§ **WHAT THE TASK ASKS**: Each line of the listing that contains the word "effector" is to be copied.

§ **DATA PROVIDED**:
※

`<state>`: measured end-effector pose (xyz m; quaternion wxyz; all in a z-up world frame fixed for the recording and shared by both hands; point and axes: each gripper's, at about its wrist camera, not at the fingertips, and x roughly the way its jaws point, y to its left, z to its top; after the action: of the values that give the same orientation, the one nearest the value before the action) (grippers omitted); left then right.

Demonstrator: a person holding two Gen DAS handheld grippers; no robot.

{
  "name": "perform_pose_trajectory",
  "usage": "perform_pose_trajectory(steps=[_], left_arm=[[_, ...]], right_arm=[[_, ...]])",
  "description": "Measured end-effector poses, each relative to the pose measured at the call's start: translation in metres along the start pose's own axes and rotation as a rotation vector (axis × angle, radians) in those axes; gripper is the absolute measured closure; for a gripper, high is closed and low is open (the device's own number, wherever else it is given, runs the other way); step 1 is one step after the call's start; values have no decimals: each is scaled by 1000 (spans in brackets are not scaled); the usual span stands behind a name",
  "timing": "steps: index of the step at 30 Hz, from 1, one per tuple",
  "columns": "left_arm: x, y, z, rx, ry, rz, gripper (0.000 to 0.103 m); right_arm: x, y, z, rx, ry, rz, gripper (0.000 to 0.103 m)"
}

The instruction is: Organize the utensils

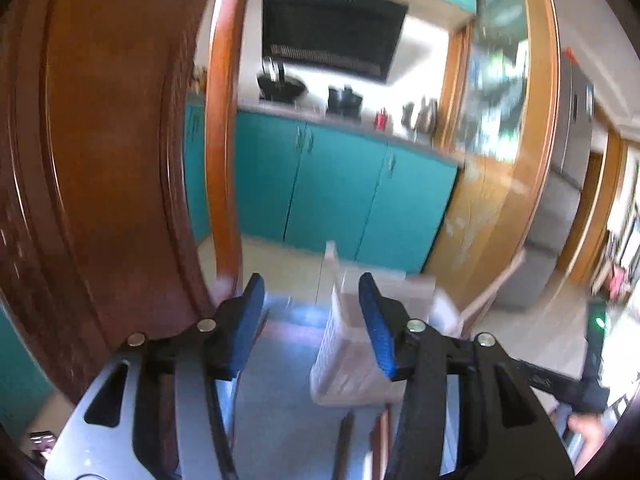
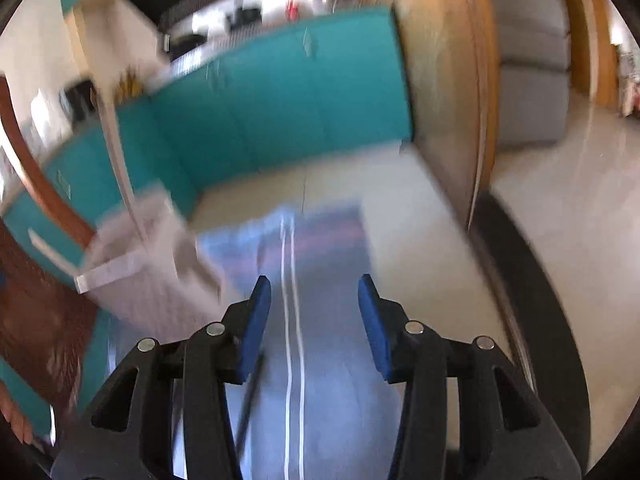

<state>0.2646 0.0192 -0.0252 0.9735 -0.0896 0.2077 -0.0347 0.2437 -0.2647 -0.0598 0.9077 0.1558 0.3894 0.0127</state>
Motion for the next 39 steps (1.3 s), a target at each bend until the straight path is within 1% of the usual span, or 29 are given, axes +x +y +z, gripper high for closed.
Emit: perform_pose_trajectory(steps=[2, 4, 6, 9, 10, 12, 14, 16, 17, 18, 19, 20, 22, 24, 26, 27, 28, 29, 31, 32, 34, 36, 39], left_arm=[[9, 0, -15, 30, 102, -47, 59], [20, -5, -31, 79, 201, -68, 59], [34, -11, -51, 126, 309, -58, 59], [57, -18, -79, 168, 466, -71, 60], [64, -20, -89, 185, 513, -66, 60], [74, -22, -103, 203, 583, -66, 60], [81, -25, -115, 220, 644, -85, 60], [84, -28, -124, 236, 677, -92, 60], [87, -28, -128, 242, 697, -86, 60], [89, -28, -133, 241, 711, -79, 60], [91, -27, -137, 239, 726, -69, 60], [94, -26, -141, 234, 741, -63, 59], [94, -24, -143, 227, 738, -60, 61], [93, -23, -143, 213, 737, -61, 70], [90, -18, -144, 185, 737, -62, 86], [91, -15, -143, 169, 740, -65, 89], [91, -11, -142, 145, 744, -65, 90], [90, -7, -141, 128, 745, -61, 90], [88, 2, -135, 107, 727, -52, 90], [84, 4, -131, 102, 712, -59, 90], [77, 7, -125, 97, 679, -72, 96], [71, 12, -121, 89, 655, -80, 96], [71, 12, -120, 91, 659, -87, 96]], right_arm=[[24, 9, -13, -32, 106, 36, 58], [39, 22, -25, -72, 168, 43, 58], [50, 37, -35, -116, 210, 42, 58], [67, 58, -51, -178, 265, 9, 58], [73, 64, -56, -196, 283, -10, 58], [79, 68, -59, -227, 304, -43, 58], [85, 71, -64, -255, 321, -70, 58], [86, 75, -68, -287, 307, -83, 65], [85, 77, -70, -304, 302, -87, 72], [86, 81, -72, -308, 302, -78, 80], [85, 82, -73, -310, 305, -60, 85], [83, 84, -74, -314, 308, -48, 88], [81, 87, -78, -323, 305, -38, 88], [78, 90, -80, -324, 302, -26, 89], [73, 93, -82, -325, 296, -15, 89], [71, 93, -82, -326, 292, -14, 89], [70, 95, -81, -328, 289, -14, 89], [72, 98, -73, -327, 287, -15, 90], [68, 100, -73, -326, 280, -14, 90], [67, 100, -73, -323, 276, -13, 90], [65, 98, -70, -321, 272, -13, 90], [64, 98, -68, -319, 272, -17, 90], [64, 98, -69, -321, 276, -21, 90]])
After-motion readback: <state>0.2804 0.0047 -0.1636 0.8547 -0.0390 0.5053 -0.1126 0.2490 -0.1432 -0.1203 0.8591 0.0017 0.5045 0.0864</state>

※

§ **RESPONSE TO THIS TASK**:
`<state>`: measured end-effector pose (xyz m; quaternion wxyz; all in a z-up world frame fixed for the recording and shared by both hands; point and axes: each gripper's, at about its wrist camera, not at the fingertips, and x roughly the way its jaws point, y to its left, z to its top; after the action: of the values that give the same orientation, the one nearest the value before the action) (grippers omitted); left then right.
  "description": "Measured end-effector poses, each relative to the pose measured at the call's start: translation in metres along the start pose's own axes and rotation as a rotation vector (axis × angle, radians) in those axes; gripper is the absolute measured closure; for a gripper, high is closed and low is open (the device's own number, wherever else it is given, runs the other way); step 1 is one step after the call's start; values have no decimals: each is scaled by 1000 (spans in brackets are not scaled); the usual span stands behind a name",

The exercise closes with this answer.